A message to the campus community:

Welcome to fall term 2018.

We have six faculty members joining the Mount community this fall as Assistant Professors. We are very excited to have these colleagues with us. Our students, as well as faculty and staff, will benefit from their expertise, research, energy, and enthusiasm.

Below you will find brief biographies for each new faculty member. I encourage you to reach out and meet them. There will be longer stories about each of them this fall from Communications and Marketing.

Please join me in welcoming them to the Mount.

Best wishes,
Elizabeth

Elizabeth Church, PhD
Vice-President Academic and Provost

New faculty (2018/19)

Dr. Germaine Chan, Assistant Professor, Business (Accounting)
Germaine completed her Doctorate in Business Administration at Athabasca University in 2018. She also holds an MBA from McGill University, an undergraduate degree from the John Molson School of Business at Concordia University and a CA/CPA designation. Prior to joining the Mount on July 1, 2018, she worked at the John Molson School of Business, Concordia University in a number of roles: Lecturer, Director of Marketing, and for the last 12 years, as Director of Finance and Budgets. Dr. Chan’s research area is the use of performance information in the public sector, specifically in the Canadian higher education sector.

Prof. Paulette Cormier, Assistant Professor, Business and Tourism
Paulette is currently pursuing an MBA at Athabasca University and holds a Master of Arts in Education (Lifelong Learning) from the Mount, as well as a Bachelor of Science in Human Ecology and Certificate in Management Development for Women both from the Mount (the latter awarded in partnership with Saint Mary’s University). Paulette worked as a Lecturer and Senior Lab Instructor in Tourism and Hospitality Management at the Mount and taught labs in the Department of Applied Human Nutrition. She has experience in the areas of food service, hospitality, and fitness, and is an instructor for various management-level food safety courses. Paulette’s research interests include workplace learning in tourism and hospitality management and student engagement.

Dr. Amélie Lemieux, Assistant Professor, Education
Amélie holds a PhD in Literacies from McGill University and completed a post-doctoral fellowship with CRC Jennifer Rowsell at the Centre for Research in Multiliteracies, Brock University. Her research interests are visual and written literacies, maker education, arts and literacy education, and digital literacy practices. Author of a recent co-authored book published by Peter Lang NY, Amélie looks forward to working with students, staff, colleagues, and the community-at-large to prepare teachers for the demands of the teaching profession in the 21st Century and to conduct research on high school students’ digital literacy practices in Halifax schools.

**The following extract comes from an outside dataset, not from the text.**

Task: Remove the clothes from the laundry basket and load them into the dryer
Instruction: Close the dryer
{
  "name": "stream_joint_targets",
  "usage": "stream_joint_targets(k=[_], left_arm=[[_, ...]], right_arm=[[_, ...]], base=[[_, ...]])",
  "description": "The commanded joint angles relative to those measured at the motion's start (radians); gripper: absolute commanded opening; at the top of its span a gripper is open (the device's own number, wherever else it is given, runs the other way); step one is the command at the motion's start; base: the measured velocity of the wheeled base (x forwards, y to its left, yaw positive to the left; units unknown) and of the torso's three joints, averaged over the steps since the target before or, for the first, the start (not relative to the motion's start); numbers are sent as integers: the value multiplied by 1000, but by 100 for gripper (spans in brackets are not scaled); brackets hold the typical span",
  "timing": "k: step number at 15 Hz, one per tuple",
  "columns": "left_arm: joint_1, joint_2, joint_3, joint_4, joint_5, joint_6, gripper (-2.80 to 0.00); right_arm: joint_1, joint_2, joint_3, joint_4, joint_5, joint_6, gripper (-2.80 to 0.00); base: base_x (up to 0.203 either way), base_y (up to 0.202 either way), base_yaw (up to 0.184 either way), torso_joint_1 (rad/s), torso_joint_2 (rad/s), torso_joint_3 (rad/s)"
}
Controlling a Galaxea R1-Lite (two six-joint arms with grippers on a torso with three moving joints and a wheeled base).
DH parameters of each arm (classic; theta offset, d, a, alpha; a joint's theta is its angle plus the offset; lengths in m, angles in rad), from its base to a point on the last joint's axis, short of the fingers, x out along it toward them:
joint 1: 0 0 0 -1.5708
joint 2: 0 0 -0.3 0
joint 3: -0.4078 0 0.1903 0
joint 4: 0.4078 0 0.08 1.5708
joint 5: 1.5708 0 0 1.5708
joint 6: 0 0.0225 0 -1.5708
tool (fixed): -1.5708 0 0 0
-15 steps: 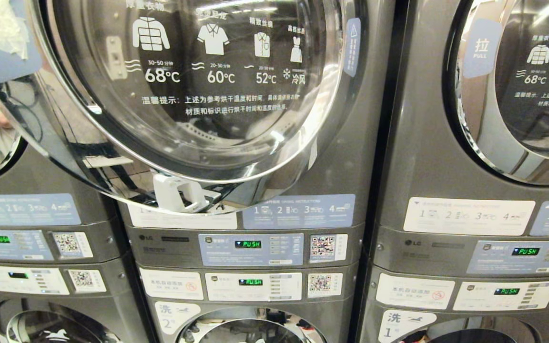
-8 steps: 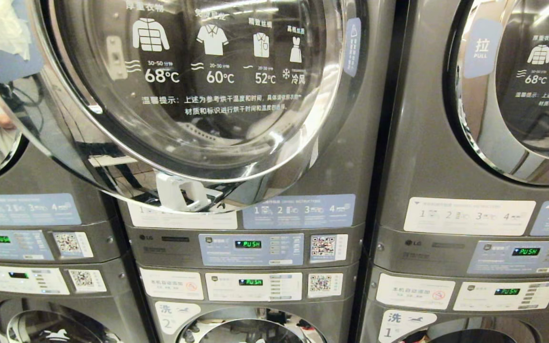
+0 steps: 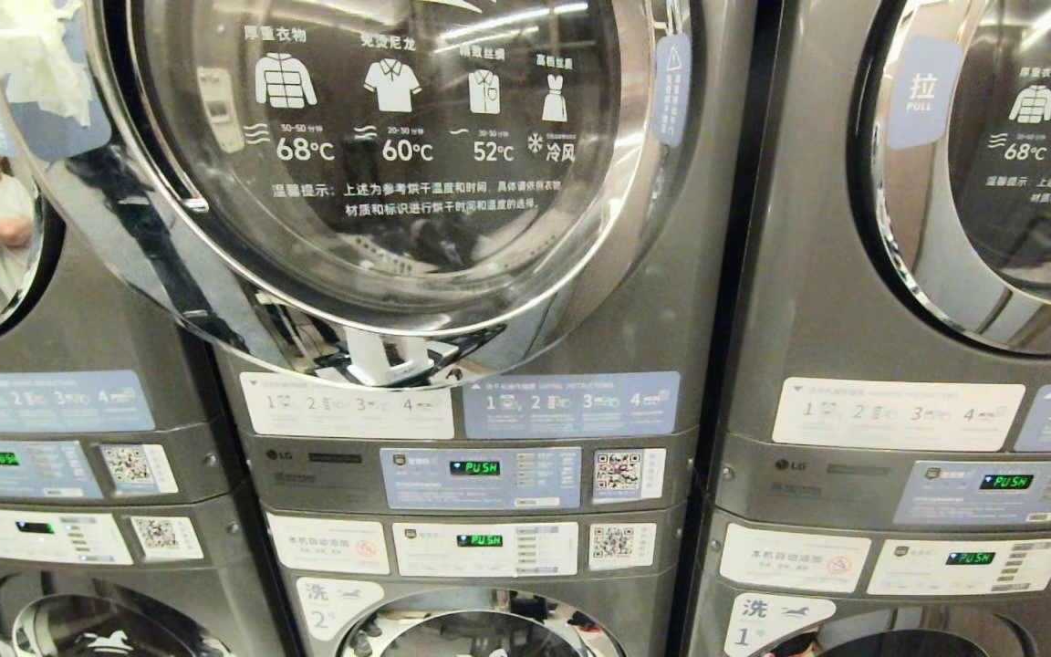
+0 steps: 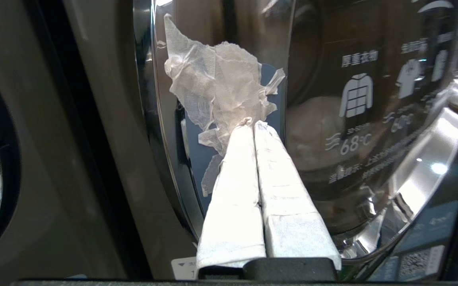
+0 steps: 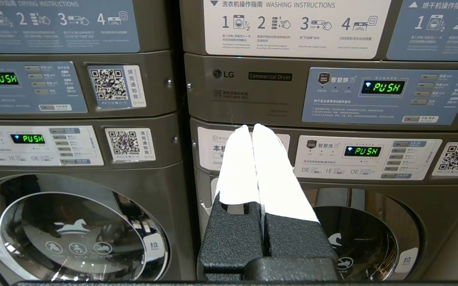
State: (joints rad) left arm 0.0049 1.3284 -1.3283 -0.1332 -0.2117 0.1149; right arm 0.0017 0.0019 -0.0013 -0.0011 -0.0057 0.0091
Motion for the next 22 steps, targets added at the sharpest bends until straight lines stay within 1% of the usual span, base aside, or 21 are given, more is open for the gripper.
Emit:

Prof. Jeff McKinnon, Assistant Professor, Business (Accounting)
Jeff has been teaching at the Mount for the past ten years in both part-time and term positions. Born and raised in Nova Scotia, Jeff graduated from the Mount with a Bachelor of Business Administration in 2002. He continued his studies at Saint Mary’s University, completing an MBA in 2005 and obtaining his professional accounting designation the same year. Jeff is a CPA, CMA, and is actively engaged in the profession. His research focuses include Canada’s conversion to International Financial Reporting Standards, as well as private company capital structure.

Dr. Heidi Weigand, Assistant Professor, Business (Management)
Heidi joined the Mount on July 1, 2018. She completed her Executive MBA and PhD in Management at Saint Mary’s University, and her BA in Languages at Dalhousie University. Heidi’s research areas are leadership, governance and ethics, with a specific interest in examining global nonprofit management models to identify innovative and sustainable practices. In her PhD research, she developed and tested a new leadership construct ‘leader positivity,’ empirically distinct and positively correlated to a widely known and used leadership construct, transformational leadership, and the effects on innovation and burnout. In her master’s thesis, she developed a First Nation governance tool for the First Nation Centre for Governance, and explored the multitude of different governance models used in business, non-profit organizations, and the historical practices of the Mi’kmaq people. (Read more about Heidi here)

Dr. Doug Whitaker, Assistant Professor, Mathematics
Doug comes to the Mount from the University of Wisconsin-Stout. He earned his PhD in Statistics Education from the University of Florida in 2016. Doug’s primary research is on the development of high-quality research instruments, such as content assessments and surveys with a focus on validity evidence. During his doctoral work, he was a member of the Levels of Conceptual Understanding in Statistics (LOCUS) project team which developed statistics content assessments for students in grades 6 to 12; the LOCUS project received funding from the National Science Foundation. In his teaching, Doug aims to make statistics accessible and useful for all students.